[What is needed]: Go through the listing and set it down exactly, leaving out its pictures.

[Available data]:
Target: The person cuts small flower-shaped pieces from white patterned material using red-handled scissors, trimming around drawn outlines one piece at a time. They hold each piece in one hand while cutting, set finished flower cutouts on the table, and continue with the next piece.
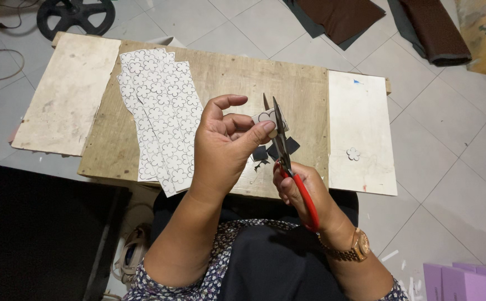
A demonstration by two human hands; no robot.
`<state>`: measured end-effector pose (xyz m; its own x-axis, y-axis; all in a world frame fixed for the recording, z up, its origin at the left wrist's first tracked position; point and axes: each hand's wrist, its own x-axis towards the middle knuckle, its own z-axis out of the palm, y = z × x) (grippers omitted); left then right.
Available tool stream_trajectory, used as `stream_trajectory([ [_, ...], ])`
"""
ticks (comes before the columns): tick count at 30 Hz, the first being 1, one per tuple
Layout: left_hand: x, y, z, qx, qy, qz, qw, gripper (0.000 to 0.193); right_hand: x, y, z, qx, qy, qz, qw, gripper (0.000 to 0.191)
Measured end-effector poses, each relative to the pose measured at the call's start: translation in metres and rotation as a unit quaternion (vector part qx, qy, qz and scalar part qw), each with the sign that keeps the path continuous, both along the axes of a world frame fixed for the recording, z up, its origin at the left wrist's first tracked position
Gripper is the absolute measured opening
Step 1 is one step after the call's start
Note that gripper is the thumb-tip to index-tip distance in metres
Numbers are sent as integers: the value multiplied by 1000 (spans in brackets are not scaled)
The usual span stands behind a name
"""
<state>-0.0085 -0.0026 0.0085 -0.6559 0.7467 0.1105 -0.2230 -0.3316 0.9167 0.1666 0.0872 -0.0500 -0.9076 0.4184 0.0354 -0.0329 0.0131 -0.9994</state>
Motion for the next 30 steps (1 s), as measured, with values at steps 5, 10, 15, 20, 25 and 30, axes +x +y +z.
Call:
stream_trajectory([
  [5, 0, 0, -2, 10, -3, 1, 1000, 53, 0, -1, 0, 1, -15, -7, 1000, 60],
  [10, 0, 0, -3, 21, -12, 2, 1000, 49, 0, 0, -1, 7, -17, -10, 1000, 59],
  [15, 0, -2, -3, 28, 8, 5, 1000, 46, -1, 1, -1, 17, -38, -17, 999, 59],
  [20, 0, -4, 0, 7, 33, 4, 999, 44, -1, -1, 6, 34, -22, 1, 999, 62],
  [25, 2, -6, 2, -46, 82, 12, 996, 45, -2, -2, 14, 56, -11, 19, 998, 71],
  [30, 2, -5, 1, -35, 68, 13, 997, 45, -2, -3, 16, 42, -9, 21, 999, 71],
])
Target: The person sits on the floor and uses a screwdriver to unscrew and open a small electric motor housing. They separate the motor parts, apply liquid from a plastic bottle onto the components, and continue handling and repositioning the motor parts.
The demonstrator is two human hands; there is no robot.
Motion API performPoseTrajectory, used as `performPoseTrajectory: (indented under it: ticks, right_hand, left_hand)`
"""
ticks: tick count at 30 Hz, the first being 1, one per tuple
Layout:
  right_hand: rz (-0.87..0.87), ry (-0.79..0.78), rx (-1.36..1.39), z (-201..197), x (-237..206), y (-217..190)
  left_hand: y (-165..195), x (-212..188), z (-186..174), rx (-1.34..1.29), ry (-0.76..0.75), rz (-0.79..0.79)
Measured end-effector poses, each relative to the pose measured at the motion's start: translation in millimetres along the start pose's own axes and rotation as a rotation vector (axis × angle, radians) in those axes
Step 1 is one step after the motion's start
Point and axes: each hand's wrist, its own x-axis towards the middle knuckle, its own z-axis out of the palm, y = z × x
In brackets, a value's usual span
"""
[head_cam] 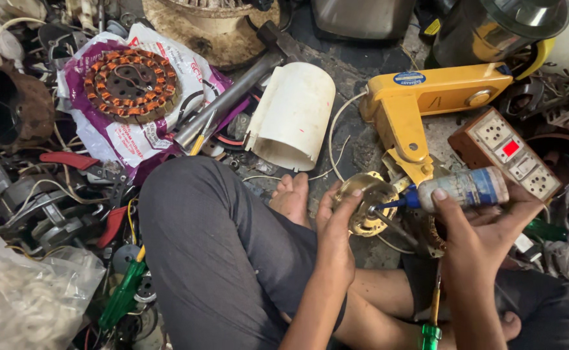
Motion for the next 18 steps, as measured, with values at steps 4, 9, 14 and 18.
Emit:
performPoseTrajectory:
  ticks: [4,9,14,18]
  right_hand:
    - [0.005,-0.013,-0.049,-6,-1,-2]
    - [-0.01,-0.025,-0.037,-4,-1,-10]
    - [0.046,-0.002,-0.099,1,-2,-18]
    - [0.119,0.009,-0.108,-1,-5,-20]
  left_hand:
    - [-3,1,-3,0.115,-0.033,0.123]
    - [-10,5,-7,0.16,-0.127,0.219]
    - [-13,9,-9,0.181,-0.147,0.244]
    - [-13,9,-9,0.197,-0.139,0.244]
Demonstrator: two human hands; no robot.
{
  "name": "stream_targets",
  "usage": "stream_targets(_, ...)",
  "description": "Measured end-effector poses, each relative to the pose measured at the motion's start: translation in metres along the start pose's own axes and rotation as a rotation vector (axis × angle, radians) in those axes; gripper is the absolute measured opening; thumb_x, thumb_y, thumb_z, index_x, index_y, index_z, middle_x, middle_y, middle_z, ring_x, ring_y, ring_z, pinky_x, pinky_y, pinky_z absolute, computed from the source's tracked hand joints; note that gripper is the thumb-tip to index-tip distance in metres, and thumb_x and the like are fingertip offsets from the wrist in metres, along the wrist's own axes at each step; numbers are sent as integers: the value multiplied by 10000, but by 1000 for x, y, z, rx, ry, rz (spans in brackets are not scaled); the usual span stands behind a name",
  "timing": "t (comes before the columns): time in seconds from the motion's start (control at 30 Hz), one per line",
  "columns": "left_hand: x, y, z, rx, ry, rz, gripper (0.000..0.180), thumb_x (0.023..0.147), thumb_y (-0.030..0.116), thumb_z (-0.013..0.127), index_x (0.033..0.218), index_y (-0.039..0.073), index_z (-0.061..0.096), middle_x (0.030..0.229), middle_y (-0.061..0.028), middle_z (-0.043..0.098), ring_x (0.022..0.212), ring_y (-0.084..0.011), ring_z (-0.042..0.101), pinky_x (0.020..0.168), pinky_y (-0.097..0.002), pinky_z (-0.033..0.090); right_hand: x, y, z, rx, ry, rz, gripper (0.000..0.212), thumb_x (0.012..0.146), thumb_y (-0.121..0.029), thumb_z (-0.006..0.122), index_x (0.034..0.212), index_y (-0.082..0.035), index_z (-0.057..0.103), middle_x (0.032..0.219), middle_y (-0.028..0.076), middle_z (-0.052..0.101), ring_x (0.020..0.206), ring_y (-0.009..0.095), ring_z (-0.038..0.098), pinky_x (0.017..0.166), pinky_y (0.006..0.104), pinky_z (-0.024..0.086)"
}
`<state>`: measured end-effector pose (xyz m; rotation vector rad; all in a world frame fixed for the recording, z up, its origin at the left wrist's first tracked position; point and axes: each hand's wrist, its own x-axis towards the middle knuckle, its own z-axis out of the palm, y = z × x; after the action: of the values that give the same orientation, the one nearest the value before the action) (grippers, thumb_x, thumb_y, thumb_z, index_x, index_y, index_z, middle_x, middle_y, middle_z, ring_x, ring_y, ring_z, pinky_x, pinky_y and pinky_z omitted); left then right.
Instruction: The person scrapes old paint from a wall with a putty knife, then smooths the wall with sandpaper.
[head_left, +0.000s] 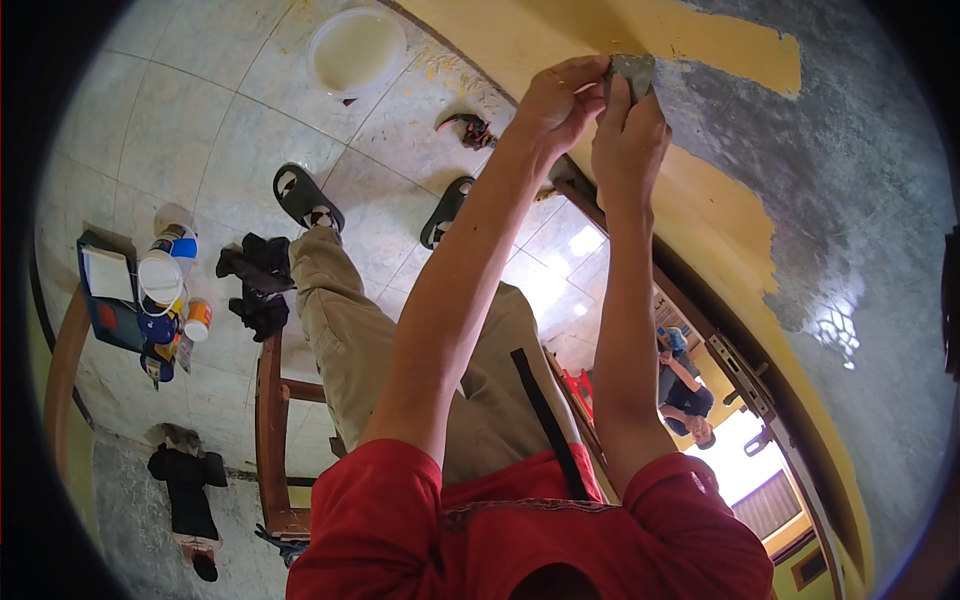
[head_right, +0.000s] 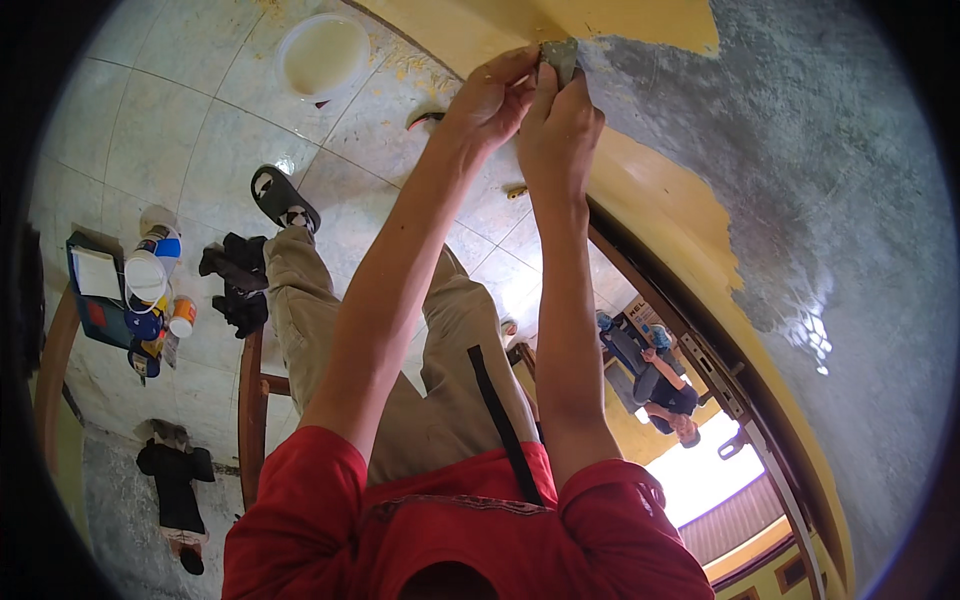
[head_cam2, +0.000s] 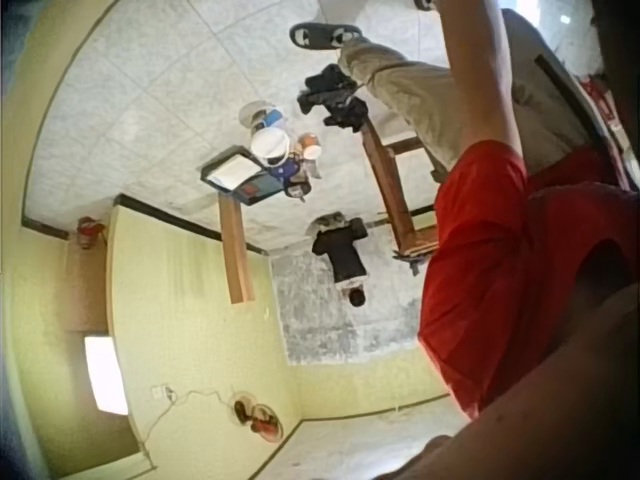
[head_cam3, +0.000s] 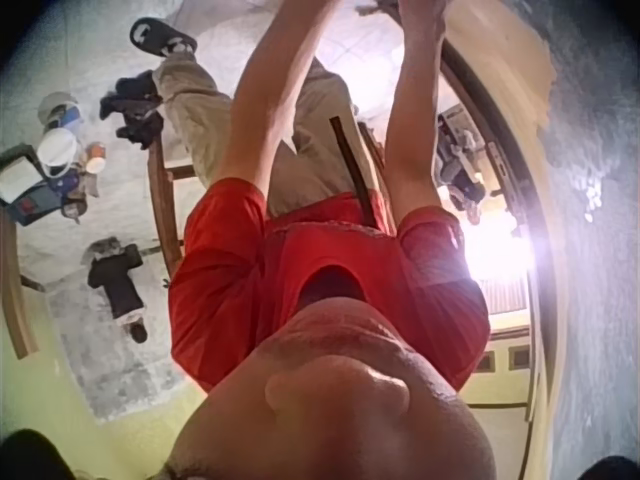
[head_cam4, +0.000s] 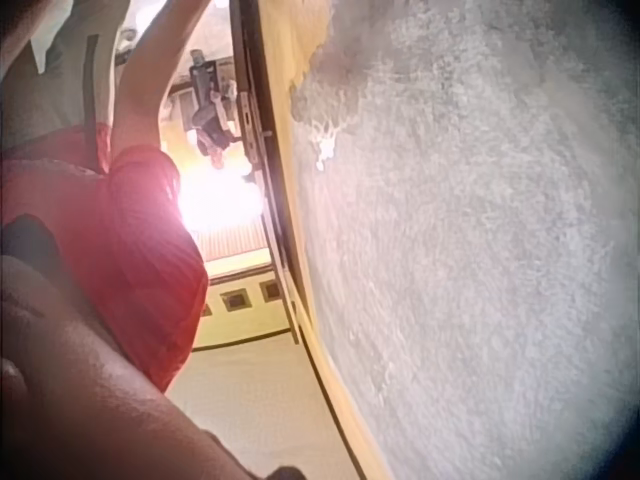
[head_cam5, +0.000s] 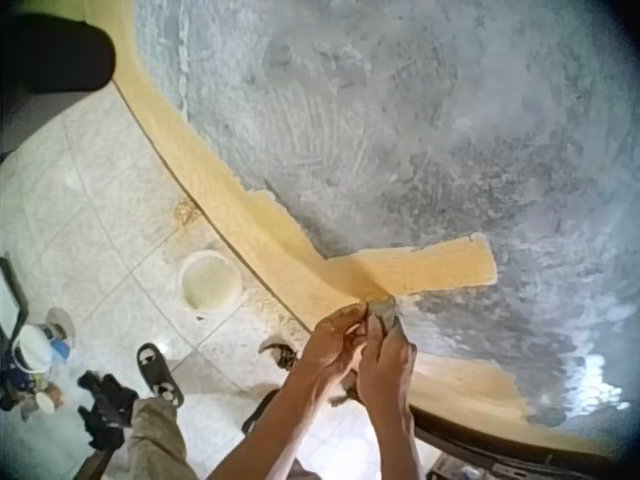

[Answer space]:
Target: The person cuts small flower-shaped pieces from white patterned material using red-handled scissors, trimming around drawn outlines one piece at a time. They hold each piece in one hand while cutting, set finished flower cutouts on the table, and continue with the next piece.
A demonstration by two human hands; no robot.
`<state>`: measured end-effector pose (xyz m; its own x-axis, y-axis; all in a world frame fixed for the recording, z up, its origin at the left wrist's first tracked position; point and axes: each hand's wrist, its own x-axis towards the middle knuckle, its own z-axis out of the palm, y = z × x) (grippers omitted); left then right.
Available tool stream_trajectory, used as `stream_trajectory([ [_, ...], ])`
"""
ticks (comes before the columns): tick count at 30 Hz, the first being 1, one per tuple
Layout: left_hand: x, y, z, qx, qy, qz, qw, gripper (0.000 to 0.193); right_hand: x, y, z, qx, qy, qz, qw, gripper (0.000 to 0.191)
Measured end-effector poses, each relative to the pose measured at the call's start: translation in metres and rotation as a unit quaternion (vector part qx, qy, qz and scalar part qw), each with the sign that keeps the path continuous, both along the axes of a world frame fixed for the recording, z up, its origin at the left wrist's first tracked position
Gripper is the absolute measured opening
Step 1 is one step after the call's start
Note that gripper is the thumb-tip to index-tip distance in metres
Numbers are sent as integers: the value multiplied by 1000 (spans in brackets are not scaled)
The usual span stands behind a name
"""
<state>-0.0085 -0.0026 0.0085 -0.6559 0.7467 0.1105 -0.2230 -0.3316 0.9167 0.1666 0.0872 -0.0500 -0.9076 0.4184 0.0354 -0.0329 0.0131 -0.9994</state>
Motion for the next 30 steps (1 s), as measured, with values at steps 5, 10, 15, 20, 25 and 30, axes +x +y +z.
Call:
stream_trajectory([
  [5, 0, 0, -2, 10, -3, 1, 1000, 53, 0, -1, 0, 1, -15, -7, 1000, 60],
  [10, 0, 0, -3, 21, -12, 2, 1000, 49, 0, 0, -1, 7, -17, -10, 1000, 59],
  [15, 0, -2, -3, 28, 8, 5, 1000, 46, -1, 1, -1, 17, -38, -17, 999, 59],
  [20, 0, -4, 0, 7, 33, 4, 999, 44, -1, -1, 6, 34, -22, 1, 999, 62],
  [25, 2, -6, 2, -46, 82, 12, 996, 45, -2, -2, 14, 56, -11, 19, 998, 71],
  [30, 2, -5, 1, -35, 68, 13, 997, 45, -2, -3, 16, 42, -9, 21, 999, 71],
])
Target: The person sits on the floor and uses a screwdriver to unscrew and open a small electric motor housing. They separate the motor parts, apply liquid from a plastic bottle onto the components, and continue handling and repositioning the motor parts.
The demonstrator is two human hands; there is no robot.
Motion API performPoseTrajectory, used as `performPoseTrajectory: (indented under it: ticks, right_hand, left_hand)`
"""
ticks: tick count at 30 Hz, the first being 1, one per tuple
Layout:
  right_hand: rz (-0.87..0.87), ry (-0.79..0.78), rx (-1.36..1.39), z (-201..197), x (-237..206), y (-217..190)
  left_hand: y (-165..195), x (-212..188), z (-186..174), rx (-1.34..1.29), ry (-0.76..0.75), rz (-0.79..0.79)
Measured end-effector poses, each relative to the pose measured at the motion's start: translation in millimetres along the start pose's own axes and rotation as a rotation vector (axis × angle, radians) in those axes
Step 1 is one step after the motion's start
Point and axes: each hand's wrist, its own x-axis towards the middle knuckle, its own z-axis out of the palm, y = z × x
In brackets, a value's usual span
"""
[head_cam] 
Motion for the next 18 steps, as measured, with values at steps 4, 9, 14 and 18.
Emit:
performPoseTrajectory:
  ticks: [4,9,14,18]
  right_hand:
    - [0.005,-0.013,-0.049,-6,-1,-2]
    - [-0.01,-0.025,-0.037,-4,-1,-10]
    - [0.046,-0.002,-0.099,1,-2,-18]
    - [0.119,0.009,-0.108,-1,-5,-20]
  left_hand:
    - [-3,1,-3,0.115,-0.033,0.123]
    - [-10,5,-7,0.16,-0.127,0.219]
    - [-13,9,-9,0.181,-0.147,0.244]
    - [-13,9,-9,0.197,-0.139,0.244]
Demonstrator: two human hands; no robot.
{
  "name": "stream_targets",
  "usage": "stream_targets(_, ...)",
  "description": "Measured end-effector poses, each relative to the pose measured at the motion's start: translation in metres along the start pose's own axes and rotation as a rotation vector (axis × angle, radians) in those axes; gripper is the absolute measured opening; thumb_x, thumb_y, thumb_z, index_x, index_y, index_z, middle_x, middle_y, middle_z, ring_x, ring_y, ring_z, pinky_x, pinky_y, pinky_z absolute, computed from the source's tracked hand joints; note that gripper is the thumb-tip to index-tip distance in metres, and thumb_x and the like are fingertip offsets from the wrist in metres, along the wrist's own axes at each step; numbers are sent as integers: the value multiplied by 10000, but by 1000 for x, y, z, rx, ry, rz (spans in brackets are not scaled); the usual span stands behind a name",
  "timing": "t (comes before the columns): time in seconds from the motion's start (control at 30 Hz), one per line",
  "columns": "left_hand: x, y, z, rx, ry, rz, gripper (0.000..0.180), thumb_x (0.023..0.147), thumb_y (-0.030..0.116), thumb_z (-0.013..0.127), index_x (0.033..0.218), index_y (-0.039..0.073), index_z (-0.061..0.096), middle_x (0.030..0.229), middle_y (-0.061..0.028), middle_z (-0.043..0.098), ring_x (0.022..0.212), ring_y (-0.084..0.011), ring_z (-0.042..0.101), pinky_x (0.020..0.168), pinky_y (-0.097..0.002), pinky_z (-0.033..0.090); right_hand: x, y, z, rx, ry, rz, gripper (0.000..0.212), thumb_x (0.012..0.146), thumb_y (-0.121..0.029), thumb_z (-0.006..0.122), index_x (0.034..0.212), index_y (-0.082..0.035), index_z (-0.057..0.103), middle_x (0.032..0.219), middle_y (-0.028..0.076), middle_z (-0.052..0.101), ring_x (0.020..0.206), ring_y (-0.009..0.095), ring_z (-0.038..0.098), pinky_x (0.017..0.166), pinky_y (0.006..0.104), pinky_z (-0.024..0.086)"
}
`<state>`: measured end-effector pose (xyz m; rotation vector rad; all in a world frame fixed for the recording, z up, its origin at the left wrist's first tracked position; point and axes: each hand's wrist, its own x-axis towards the middle knuckle, its own z-axis out of the palm, y = z × x; after the action: of the values that give the same orientation, the one nearest the value before the action) (grippers, thumb_x, thumb_y, thumb_z, index_x, index_y, index_z, middle_x, middle_y, middle_z, ring_x, ring_y, ring_z, pinky_x, pinky_y and pinky_z omitted); left then right.
Instruction: The person scrapes old paint from a wall with a putty knife, then smooths the wall with sandpaper.
[head_left, +0.000s] 
[head_right, +0.000s] 
[head_cam2, +0.000s] 
[head_cam3, +0.000s] 
[head_cam4, +0.000s] 
[head_cam5, +0.000s] 

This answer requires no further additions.